Here are async/await misuses (i.e., anti-patterns) that AsyncFixer can currently detect:
AsyncFixer01: Unnecessary async/await usage
There are some async methods where there is no need to use async/await keywords. It is important to detect this kind of misuse because adding the async modifier comes at a price. AsyncFixer automatically removes async/await keywords from those methods.
AsyncFixer02: Long-running or blocking operations inside an async method
Developers use some potentially long-running or blocking operations inside async methods even though there are corresponding asynchronous versions of these methods in .NET or third-party libraries. Some examples for such operations: Task.Wait(), Task.Result, StreamReader.ReadToEnd(), Thread.Sleep(), etc.
AsyncFixer automatically replaces those operations with their corresponding asynchronous operations and inserts an await expression. For instance, it converts Thread.Sleep(...) to await Task.Delay(...).
AsyncFixer03: Fire & forget async void methods
Some async methods are 'fire & forget', which return void. Unless a method is only called as an event handler, it must be awaitable. Otherwise, it is a code smell because it complicates control flow and makes error detection & correction difficult.
AsyncFixer automatically converts void to Task.

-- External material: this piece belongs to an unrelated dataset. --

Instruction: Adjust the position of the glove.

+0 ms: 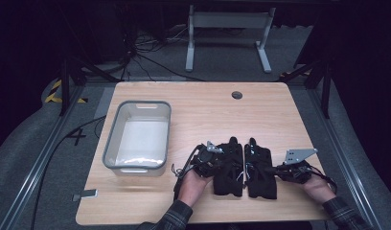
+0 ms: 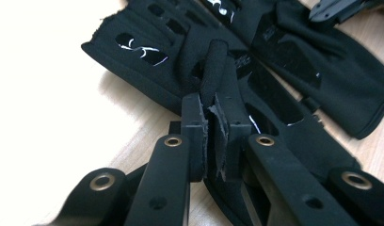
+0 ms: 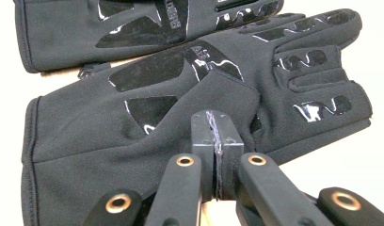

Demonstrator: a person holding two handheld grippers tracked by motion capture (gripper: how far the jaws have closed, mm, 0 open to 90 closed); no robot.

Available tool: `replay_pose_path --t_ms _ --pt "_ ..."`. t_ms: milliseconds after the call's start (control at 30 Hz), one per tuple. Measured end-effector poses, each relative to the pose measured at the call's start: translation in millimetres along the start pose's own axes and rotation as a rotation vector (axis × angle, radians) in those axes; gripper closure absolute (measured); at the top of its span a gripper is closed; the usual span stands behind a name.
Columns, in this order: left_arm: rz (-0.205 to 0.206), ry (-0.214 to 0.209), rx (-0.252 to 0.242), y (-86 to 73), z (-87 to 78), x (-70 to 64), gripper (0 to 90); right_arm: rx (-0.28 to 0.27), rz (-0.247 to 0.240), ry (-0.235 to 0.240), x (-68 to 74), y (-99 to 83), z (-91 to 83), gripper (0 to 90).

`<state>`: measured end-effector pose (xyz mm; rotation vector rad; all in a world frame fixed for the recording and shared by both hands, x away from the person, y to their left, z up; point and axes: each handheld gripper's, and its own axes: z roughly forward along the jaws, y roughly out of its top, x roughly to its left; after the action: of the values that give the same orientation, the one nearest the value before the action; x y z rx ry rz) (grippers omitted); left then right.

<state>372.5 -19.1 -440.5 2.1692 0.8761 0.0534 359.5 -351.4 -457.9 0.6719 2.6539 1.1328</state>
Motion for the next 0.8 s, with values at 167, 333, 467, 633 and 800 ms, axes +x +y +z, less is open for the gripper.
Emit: replay_pose_path --t_ms 167,333,467,633,800 --pt "0.015 0.002 -0.018 5.4 -3.2 -1.1 84.0 -0.001 -0.004 0.007 -0.3 1.7 1.9 89.9" --pt "0.029 0.005 -0.055 11.1 -7.0 -3.8 84.9 -0.001 -0.01 0.011 0.4 4.8 5.4 89.9" --pt "0.035 -0.012 -0.08 15.3 -9.6 -6.6 85.4 -0.001 -0.012 0.012 0.1 6.0 6.5 89.9" --pt "0.076 -0.018 -0.119 28.0 -11.2 -13.2 85.6 -0.005 -0.012 0.019 -0.8 8.8 9.9 89.9" --pt "0.103 -0.011 -0.123 37.1 -11.9 -16.3 85.8 -0.01 -0.006 0.024 -2.2 9.6 11.5 89.9"
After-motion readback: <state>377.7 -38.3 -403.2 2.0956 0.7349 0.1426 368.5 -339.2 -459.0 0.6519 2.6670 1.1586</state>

AsyncFixer04: Fire & forget async call inside a using block
Inside a using block, developers insert a fire & forget async call which uses a disposable object as a parameter or target object. It can cause potential exceptions or wrong results. For instance, developers create a Stream in the using statement, pass it to the asynchronous method, and then Stream will be implicitly disposed via a using block. When the asynchronous method comes around to writing to Stream, it is (very likely) already disposed and you will have an exception.
AsyncFixer05: Downcasting from a nested task to an outer task.
Downcasting from a nested task (Task) to a Task or awaiting a nested task is dangerous. There is no way to wait for and get the result of the child task.